Die dargestellten Ergebnisse in den drei Bereichen lassen sich wie folgt zusammenfassen:

• Die Abnahme der Bevölkerung wird Sachsen früher und in größerem Ausmaß als den Bundesdurchschnitt treffen.

• Die Bevölkerung und die Erwerbspersonen altern, die über 50-Jährigen stellen den größten Anteil des Erwerbspersonenpotenzials.

• In Sachsen lebende Migranten, als spezifische Zielgruppe für Fachkräfterekrutierung, bieten quantitativ ein geringes Potenzial, Männer weisen eine - verglichen mit dem Bundesschnitt - niedrige Erwerbsbeteiligung auf, zugleich werden alleinerziehende Mütter zwischen 25 und 45 Jahren eine erkennbare Gruppe, die im Rahmen der Fachkräfterekrutierung besondere Anforderungen stellen.

• Jeweils verstärkt werden die Entwicklungen in den drei Bereichen durch regionale Unterschiede. Die städtischen Zentren werden gerade für junge Menschen und junge Familien an Attraktivität gewinnen.
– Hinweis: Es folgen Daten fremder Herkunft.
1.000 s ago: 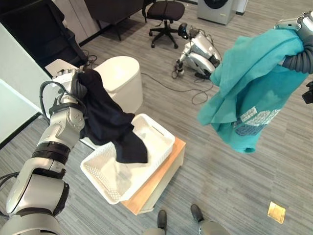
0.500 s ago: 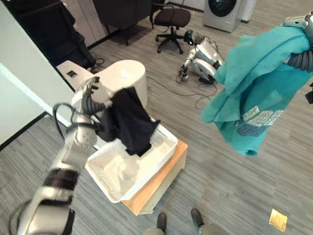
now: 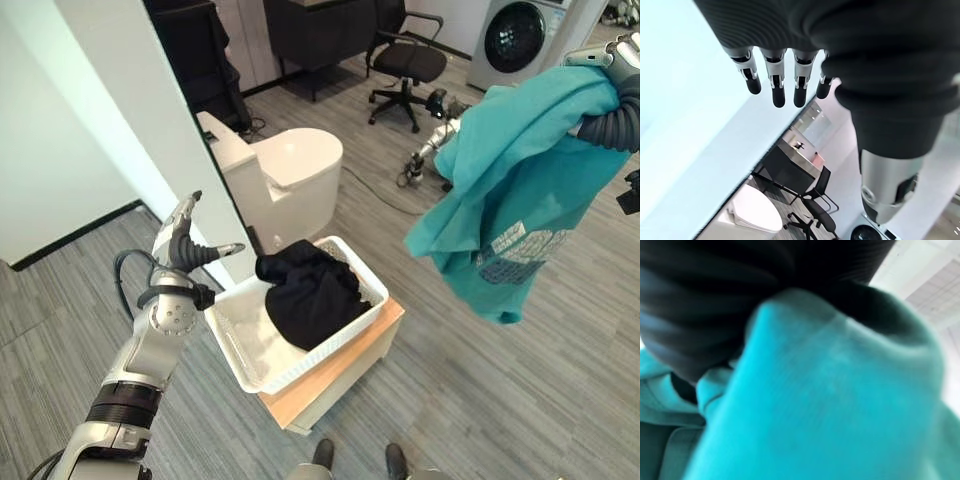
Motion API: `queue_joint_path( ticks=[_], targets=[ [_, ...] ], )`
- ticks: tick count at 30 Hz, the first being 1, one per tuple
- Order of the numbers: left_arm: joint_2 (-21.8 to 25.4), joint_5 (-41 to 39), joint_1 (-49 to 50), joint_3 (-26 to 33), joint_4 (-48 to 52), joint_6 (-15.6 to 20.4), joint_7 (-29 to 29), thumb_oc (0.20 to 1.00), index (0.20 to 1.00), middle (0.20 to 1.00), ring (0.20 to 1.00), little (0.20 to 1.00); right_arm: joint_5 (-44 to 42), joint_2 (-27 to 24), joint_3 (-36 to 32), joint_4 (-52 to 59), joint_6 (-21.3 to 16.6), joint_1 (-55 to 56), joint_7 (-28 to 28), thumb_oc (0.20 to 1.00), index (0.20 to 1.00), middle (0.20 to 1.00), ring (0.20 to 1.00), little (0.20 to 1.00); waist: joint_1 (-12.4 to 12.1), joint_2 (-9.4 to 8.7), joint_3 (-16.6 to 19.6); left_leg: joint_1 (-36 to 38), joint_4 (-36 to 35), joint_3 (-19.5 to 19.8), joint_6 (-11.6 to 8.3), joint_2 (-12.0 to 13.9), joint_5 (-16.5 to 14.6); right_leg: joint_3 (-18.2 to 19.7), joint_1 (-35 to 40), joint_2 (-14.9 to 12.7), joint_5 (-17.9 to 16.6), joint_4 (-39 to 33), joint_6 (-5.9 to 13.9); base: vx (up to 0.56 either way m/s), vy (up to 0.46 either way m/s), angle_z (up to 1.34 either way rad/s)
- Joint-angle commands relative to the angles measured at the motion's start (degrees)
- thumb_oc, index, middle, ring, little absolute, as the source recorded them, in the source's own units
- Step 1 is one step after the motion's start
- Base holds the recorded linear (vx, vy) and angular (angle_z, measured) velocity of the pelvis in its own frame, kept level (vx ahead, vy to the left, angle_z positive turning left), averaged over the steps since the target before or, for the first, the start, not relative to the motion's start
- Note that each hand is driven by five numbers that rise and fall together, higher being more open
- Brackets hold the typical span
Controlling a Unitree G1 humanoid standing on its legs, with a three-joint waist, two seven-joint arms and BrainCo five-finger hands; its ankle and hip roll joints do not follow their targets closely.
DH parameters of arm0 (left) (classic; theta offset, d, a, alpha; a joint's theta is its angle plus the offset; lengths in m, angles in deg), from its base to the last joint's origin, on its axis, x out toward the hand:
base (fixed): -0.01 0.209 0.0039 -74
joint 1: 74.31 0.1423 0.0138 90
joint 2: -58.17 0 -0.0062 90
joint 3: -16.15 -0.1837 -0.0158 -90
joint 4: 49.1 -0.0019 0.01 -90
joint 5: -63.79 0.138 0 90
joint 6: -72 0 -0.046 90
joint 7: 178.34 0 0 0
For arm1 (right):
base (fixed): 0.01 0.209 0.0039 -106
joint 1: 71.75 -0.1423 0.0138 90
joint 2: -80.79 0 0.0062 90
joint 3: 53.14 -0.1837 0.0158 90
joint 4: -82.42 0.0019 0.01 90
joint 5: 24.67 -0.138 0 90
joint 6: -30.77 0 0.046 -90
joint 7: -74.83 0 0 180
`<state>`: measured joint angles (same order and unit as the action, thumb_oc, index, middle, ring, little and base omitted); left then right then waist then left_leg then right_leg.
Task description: Pick up bed clothes into laundry basket.
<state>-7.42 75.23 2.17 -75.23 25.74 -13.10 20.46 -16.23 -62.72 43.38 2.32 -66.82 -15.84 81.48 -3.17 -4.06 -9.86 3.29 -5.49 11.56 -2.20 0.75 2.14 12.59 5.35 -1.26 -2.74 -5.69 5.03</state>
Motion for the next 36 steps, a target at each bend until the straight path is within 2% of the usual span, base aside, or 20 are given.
queue_joint_path(
  ticks=[1, 2, 5, 6, 7, 9, 11, 12, 14, 19, 20, 22, 27, 28, 29, 36],
  targets=[
    [-1.61, -2.73, 6.71, 2.13, 7.01, 4.74, -0.92, 1.0, 1.0, 1.0, 1.0, 1.0, -4.39, 2.08, 1.66, -2.88, 0.38, -5.78, 1.07, 0.2, 0.2, 0.2, 0.2, 0.2, -3.59, -0.1, 4.97, -0.19, 0.49, -1.5, -3.88, 1.76, -1.06, -3.59, 2.47, -2.84, 9.21, 5.31, 3.4, -0.02, -0.019, 0.26],
    [-1.63, -2.74, 7.04, 2.35, 7.27, 4.66, -1.01, 1.0, 1.0, 1.0, 1.0, 1.0, -4.4, 2.13, 1.91, -2.94, 0.35, -5.94, 1.08, 0.2, 0.2, 0.2, 0.2, 0.2, -3.39, -0.09, 5.05, -0.18, 0.49, -1.41, -3.88, 1.72, -1.05, -3.68, 2.52, -2.86, 9.24, 5.3, 3.4, -0.02, -0.014, 0.32],
    [-3.59, -5.54, 12.01, 2.23, 9.24, 5.97, -2.57, 1.0, 1.0, 1.0, 1.0, 1.0, -5.22, 3.05, 5.03, -5.73, 0.46, -9.23, 1.51, 0.2, 0.2, 0.2, 0.2, 0.2, -6.0, -1.05, 4.44, -0.92, 0.49, 0.25, -3.93, 1.43, -0.49, -5.22, 2.8, -2.87, 9.47, 5.23, 3.29, -0.02, -0.017, 0.32],
    [-3.66, -5.58, 12.18, 2.38, 9.34, 5.95, -2.63, 1.0, 1.0, 1.0, 1.0, 1.0, -5.26, 3.06, 5.48, -5.96, 0.39, -9.65, 1.57, 0.2, 0.2, 0.2, 0.2, 0.2, -5.8, -1.0, 4.47, -0.93, 0.49, 0.34, -3.93, 1.39, -0.47, -5.31, 2.83, -2.9, 9.5, 5.22, 3.29, -0.03, -0.018, 0.32],
    [-4.89, -7.45, 15.31, 2.39, 10.26, 6.3, -3.87, 1.0, 1.0, 1.0, 1.0, 1.0, -6.2, 4.06, 7.18, -9.0, 0.85, -11.2, 2.25, 0.2, 0.2, 0.2, 0.2, 0.2, -7.33, -1.49, 3.97, -1.59, 0.49, 1.49, -3.98, 1.02, -0.07, -6.61, 2.97, -3.04, 9.62, 5.15, 3.26, -0.03, -0.019, 0.37],
    [-5.52, -8.09, 17.26, 1.69, 10.32, 6.54, -4.7, 1.0, 1.0, 1.0, 1.0, 1.0, -6.32, 4.36, 8.13, -11.47, 1.19, -12.3, 2.98, 0.2, 0.2, 0.2, 0.2, 0.2, -8.8, -2.04, 3.58, -2.28, 0.49, 2.97, -3.96, 0.64, 0.28, -8.25, 3.16, -3.18, 9.79, 4.97, 3.29, -0.03, -0.025, 0.46],
    [-5.82, -8.41, 18.34, 1.76, 10.11, 6.59, -5.4, 1.0, 1.0, 1.0, 1.0, 1.0, -6.43, 4.64, 8.03, -11.76, 1.29, -12.12, 3.12, 0.2, 0.2, 0.2, 0.2, 0.2, -9.23, -2.2, 3.4, -2.65, 0.49, 3.61, -3.97, 0.43, 0.42, -9.1, 3.28, -3.22, 9.92, 4.82, 3.29, 0.02, -0.022, 0.65],
    [-6.22, -8.93, 19.5, 0.74, 8.27, 6.45, -6.44, 1.0, 1.0, 1.0, 1.0, 1.0, -7.3, 5.98, 7.43, -13.71, 1.34, -11.16, 3.79, 0.2, 0.2, 0.2, 0.2, 0.2, -10.54, -2.83, 3.12, -3.13, 0.49, 4.77, -3.95, 0.04, 0.02, -10.48, 3.91, -3.38, 10.87, 4.51, 3.13, 0.01, -0.018, 0.65],
    [-6.12, -9.08, 20.54, 0.06, 6.7, 6.42, -7.35, 1.0, 1.0, 1.0, 1.0, 1.0, -7.94, 6.81, 6.94, -15.62, 1.52, -10.57, 4.41, 0.2, 0.2, 0.2, 0.2, 0.2, -11.62, -3.04, 2.54, -4.07, 0.49, 5.77, -3.96, -0.28, 1.1, -11.46, 3.77, -3.35, 10.5, 4.45, 3.36, -0.02, -0.004, 0.48],
    [-7.77, -11.53, 23.17, -0.15, 3.18, 5.62, -9.34, 1.0, 1.0, 1.0, 1.0, 1.0, -8.96, 12.07, 3.95, -17.92, 1.81, -5.92, 5.59, 0.2, 0.2, 0.2, 0.2, 0.2, -13.34, -3.4, 1.15, -5.56, 0.77, 6.83, -3.62, -1.01, 0.98, -13.3, 3.72, -3.44, 11.54, 4.58, 3.34, 0.0, 0.002, 0.42],
    [-8.75, -11.56, 23.54, -0.89, 1.75, 5.23, -9.99, 1.0, 1.0, 1.0, 1.0, 1.0, -7.96, 15.54, 2.64, -16.6, 1.77, -3.13, 5.37, 0.2, 0.2, 0.2, 0.2, 0.2, -13.9, -3.38, 0.56, -6.17, 0.86, 7.02, -3.42, -1.13, 1.13, -13.78, 3.4, -3.41, 11.67, 4.64, 3.34, -0.04, 0.021, 0.16],
    [-9.56, -11.45, 22.68, -2.56, 1.05, 4.87, -10.58, 1.0, 1.0, 1.0, 1.0, 1.0, -6.05, 18.97, 2.39, -15.88, 1.92, -1.16, 5.45, 0.2, 0.2, 0.2, 0.2, 0.2, -14.65, -3.81, -0.47, -7.12, 0.97, 7.42, -3.2, -1.12, 1.37, -14.29, 2.63, -3.37, 11.76, 4.95, 3.32, -0.06, 0.002, 0.11],
    [-10.15, -11.55, 19.36, -5.43, 0.77, 4.76, -10.39, 1.0, 1.0, 1.0, 1.0, 1.0, -4.95, 22.76, 3.04, -17.72, 2.22, -0.22, 6.31, 0.2, 0.2, 0.2, 0.2, 0.2, -15.32, -4.21, -2.16, -8.54, 1.18, 7.72, -3.01, -1.23, 1.86, -14.51, 1.01, -3.13, 11.99, 5.91, 3.13, -0.07, -0.007, 0.09],
    [-10.2, -11.35, 18.84, -5.94, 0.98, 4.79, -10.41, 1.0, 1.0, 1.0, 1.0, 1.0, -4.9, 23.34, 3.27, -18.74, 2.56, 0.07, 6.44, 0.398, 0.398, 0.398, 0.398, 0.398, -15.34, -4.27, -2.51, -8.69, 1.21, 7.79, -2.97, -1.23, 1.87, -14.54, 0.81, -3.06, 12.02, 6.01, 3.09, -0.07, -0.01, 0.08],
    [-10.2, -11.28, 18.43, -6.37, 1.1, 4.75, -10.44, 1.0, 1.0, 1.0, 1.0, 1.0, -4.77, 23.9, 3.43, -20.16, 3.0, 0.17, 6.63, 1.0, 1.0, 1.0, 1.0, 1.0, -15.37, -4.32, -2.77, -8.84, 1.25, 7.84, -2.92, -1.24, 1.91, -14.69, 0.65, -3.02, 12.05, 6.21, 3.08, -0.05, 0.001, 0.08],
    [-10.62, -11.81, 17.45, -8.96, 1.18, 4.89, -11.01, 1.0, 1.0, 1.0, 1.0, 1.0, -2.69, 24.35, 4.56, -31.92, 4.77, -3.75, 9.81, 1.0, 1.0, 1.0, 1.0, 1.0, -14.97, -3.95, -2.8, -8.42, 1.19, 7.48, -2.54, -1.53, 1.7, -14.43, 0.55, -3.18, 11.88, 6.56, 3.18, -0.01, 0.039, -0.02]
  ],
)
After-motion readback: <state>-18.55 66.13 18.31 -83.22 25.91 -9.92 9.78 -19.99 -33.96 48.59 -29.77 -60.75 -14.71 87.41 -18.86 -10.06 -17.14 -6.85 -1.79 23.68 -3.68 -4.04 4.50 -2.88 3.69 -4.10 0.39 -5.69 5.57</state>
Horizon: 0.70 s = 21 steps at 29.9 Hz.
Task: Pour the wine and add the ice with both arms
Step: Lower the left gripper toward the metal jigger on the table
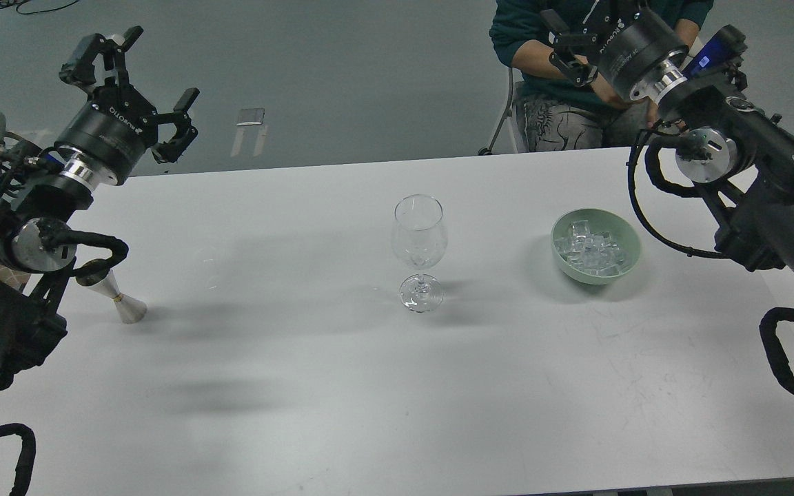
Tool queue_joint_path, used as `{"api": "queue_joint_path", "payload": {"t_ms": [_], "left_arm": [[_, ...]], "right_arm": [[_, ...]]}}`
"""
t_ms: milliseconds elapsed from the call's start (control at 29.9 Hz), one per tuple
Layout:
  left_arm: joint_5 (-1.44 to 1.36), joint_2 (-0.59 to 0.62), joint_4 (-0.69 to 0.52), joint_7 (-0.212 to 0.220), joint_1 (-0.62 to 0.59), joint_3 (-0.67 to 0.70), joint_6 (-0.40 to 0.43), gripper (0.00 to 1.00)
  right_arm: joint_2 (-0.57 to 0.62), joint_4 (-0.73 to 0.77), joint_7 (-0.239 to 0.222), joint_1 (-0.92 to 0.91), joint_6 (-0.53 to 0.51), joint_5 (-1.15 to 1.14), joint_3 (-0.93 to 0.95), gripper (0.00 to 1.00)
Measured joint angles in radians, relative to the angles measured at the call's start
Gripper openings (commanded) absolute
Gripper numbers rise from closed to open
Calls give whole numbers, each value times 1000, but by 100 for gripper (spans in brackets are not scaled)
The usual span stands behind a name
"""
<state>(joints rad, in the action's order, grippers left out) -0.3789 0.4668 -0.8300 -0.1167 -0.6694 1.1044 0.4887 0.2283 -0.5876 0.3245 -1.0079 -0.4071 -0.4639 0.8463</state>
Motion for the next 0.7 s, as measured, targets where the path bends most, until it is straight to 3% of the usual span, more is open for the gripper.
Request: {"api": "queue_joint_path", "payload": {"t_ms": [702], "left_arm": [[17, 24, 9, 0, -41, 17, 0, 98]], "right_arm": [[11, 8, 4, -18, 28, 4, 2, 100]]}}
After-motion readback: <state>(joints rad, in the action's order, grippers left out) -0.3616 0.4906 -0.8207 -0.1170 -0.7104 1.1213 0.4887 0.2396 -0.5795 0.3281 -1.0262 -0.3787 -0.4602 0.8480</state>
Dort werden die Folgen des demografischen Wandels nicht unmittelbar greifen, drastisch spürbar werden sie in eher ländlichen Regionen.

Die Expertenkommission „Demografischer Wandel Sachsen“ hat 2005 in einer Studie ihre Erwartungen bzgl. der Folgen des Wandels in 6 Bereiche66 unterteilt. Wir stellen hier

65 Vgl. Sächsische Staatskanzlei (Hrsg.) (2005), S. 11 f.

66 Weitere Bereiche sind Familie und Gesellschaft, Raumentwicklung und technische Infrastruktur, Gesundheit und Pflege sowie Finanzen und Verwaltung. Vgl. dazu Expertenkommission „Demografischer Wandel Sachsen“

(2005), S. 3.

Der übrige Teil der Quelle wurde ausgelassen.